By Don-Alvin Adegeest
12 Feb 2020
Splashing out on a new wardrobe has never been easier. Shopping for amazing fashion under the guise of buy now pay later (BNPL) has seen a new generation face increased debts, specifically for buying clothing and accessories.
Once the maxim of credit card companies, where spending large sums on big ticket items could be paid in instalments, it is now possible to “slice” the price of an H&M dress costing as little as 35 dollars that can be paid over four instalments, interest free.
Shop now and pay over time is appealing to a generation who appeared to be risk-averse, but who value newness, testament to their social media accounts filled with posts of novel fashion looks, often daily. For cash-strapped millennials or those who don’t have credit cards, pay later services sound enticing.
The marketing departments of Klarna and Clearpay, two companies that offer payment over time services, emphasise that shopping is fun, aiming their youthful campaigns to invididuals who may be spending beyond their means and encouraging them to take on more debt.
According to This is Money, “Klarna frequently tags Love Island contestants in its Instagram posts, while Clearpay’s website looks more like a store rather than a financial services business, with a rundown of its most popular retailers.” These companies sell an opaque idea to help consumers be in control of their finances. As Klarna says on its website: ‘You can manage your cashflow without maxing out your card!’
Don’t buy what you can’t afford
Debt management charity DebtChange states the flexibility of BNPL payment options means not having to wait until you have the money in your bank account before shopping. For people looking for the best bargains and deals that are only available during a limited timeframe this can be handy. BNPL is also convenient for online clothes shoppers, as it lets you ‘try before you buy’. This means you order clothes or shoes, and then if you don’t want them, you can return them before the first payment is taken.
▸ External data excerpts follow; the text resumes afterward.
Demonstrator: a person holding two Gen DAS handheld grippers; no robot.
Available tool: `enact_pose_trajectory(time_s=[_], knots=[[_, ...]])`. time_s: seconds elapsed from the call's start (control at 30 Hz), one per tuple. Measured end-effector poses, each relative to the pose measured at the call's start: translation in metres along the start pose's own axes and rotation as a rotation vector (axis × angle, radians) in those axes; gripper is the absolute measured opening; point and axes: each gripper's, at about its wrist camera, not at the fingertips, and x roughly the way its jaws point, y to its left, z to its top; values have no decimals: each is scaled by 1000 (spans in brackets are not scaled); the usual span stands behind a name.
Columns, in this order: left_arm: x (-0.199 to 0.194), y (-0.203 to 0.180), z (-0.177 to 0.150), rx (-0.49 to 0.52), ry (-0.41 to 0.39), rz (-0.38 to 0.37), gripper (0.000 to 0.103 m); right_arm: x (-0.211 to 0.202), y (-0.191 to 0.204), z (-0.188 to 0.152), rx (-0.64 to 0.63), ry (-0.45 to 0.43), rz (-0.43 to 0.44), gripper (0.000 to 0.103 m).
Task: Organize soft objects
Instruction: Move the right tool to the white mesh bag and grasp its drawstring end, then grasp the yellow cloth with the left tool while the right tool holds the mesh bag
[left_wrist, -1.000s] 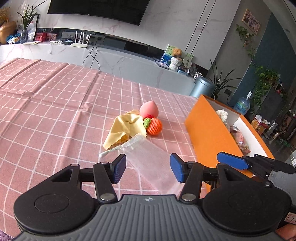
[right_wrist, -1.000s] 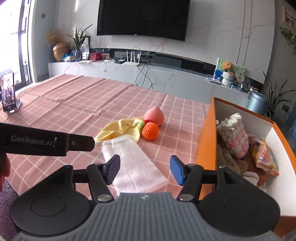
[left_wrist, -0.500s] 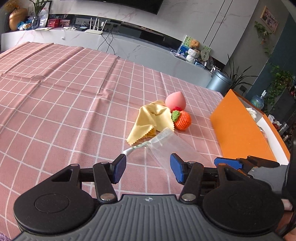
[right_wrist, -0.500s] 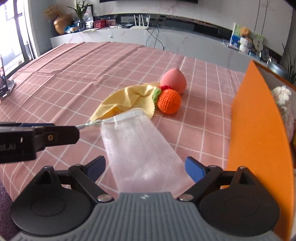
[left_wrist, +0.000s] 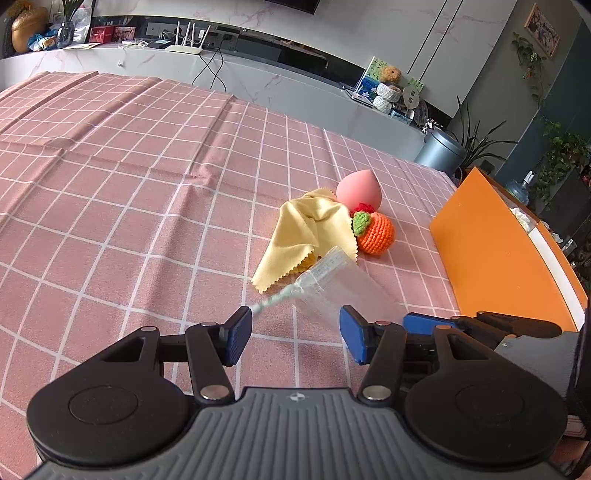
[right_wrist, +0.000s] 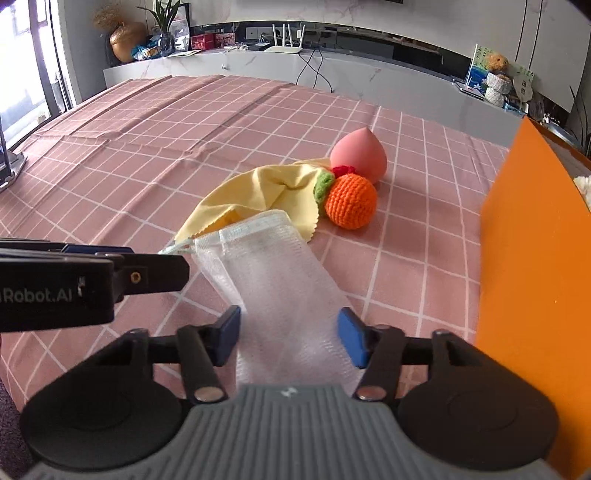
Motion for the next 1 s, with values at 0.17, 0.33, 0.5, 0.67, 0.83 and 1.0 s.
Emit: enact_pose_trajectory(time_s=[0.17,0.33,0.5,0.67,0.83,1.0], knots=[[2,-2,4,18,-8,-18,63,0,-1,1,-22,-14,-31,0],[4,-5,13,85,-27,-6,63,-11,-9,5,51,-54,-113,0],[17,-9,30,153,-56,-1,75,-7,-23,19,149,-65,-163,0],[41,-21,47,227,-78,-29,85,4,-30,23,204,-36,-204,0],[74,-29,55,297,-27,13,85,11,-37,22,266,-29,-227,0],[93,-29,55,292,2,34,71,19,-38,21,263,-22,-212,0]])
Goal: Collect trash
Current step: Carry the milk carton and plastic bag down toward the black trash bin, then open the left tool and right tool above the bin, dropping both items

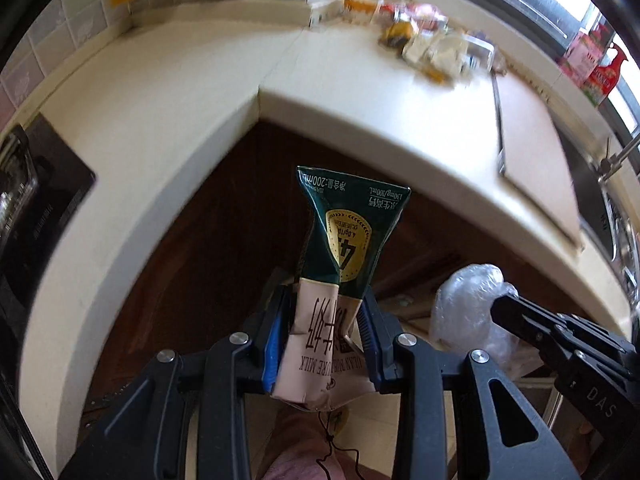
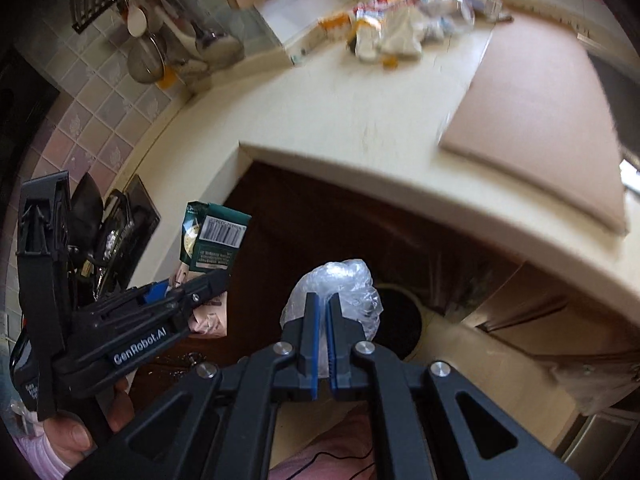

BNPL providers are popular with online retailers because they make it less likely that shoppers abandon their baskets, but the charity recommends cancelling your purchase is exactly what you should do if you can’t afford to buy.
Debt is stressful
Data published in the Financial times shows polling by YouGov in 2016 found that more than 85 per cent of under-35s found the idea of being in debt stressful. Nearly three-quarters of them thought their lives were “more uncertain than for previous generations”, and fewer than half agreed with the statement “I trust banks and building societies”.
Also noted in This is Money is one in ten interviewed by Compare the Market stated they did not know that missing payments using BNPL could affect their credit score. Complaints service Resolver has seen a boom in complaints from BNPL customers - more than 10,000 in 16 months.
Slicing a fashion purchase into installments or delaying payments until a later time comes with consequences. It may be a solution for the short term, but over time could cause longer term debt problems and create an unhealthy reliance on credit cards and overdrafts as users struggle with repayments.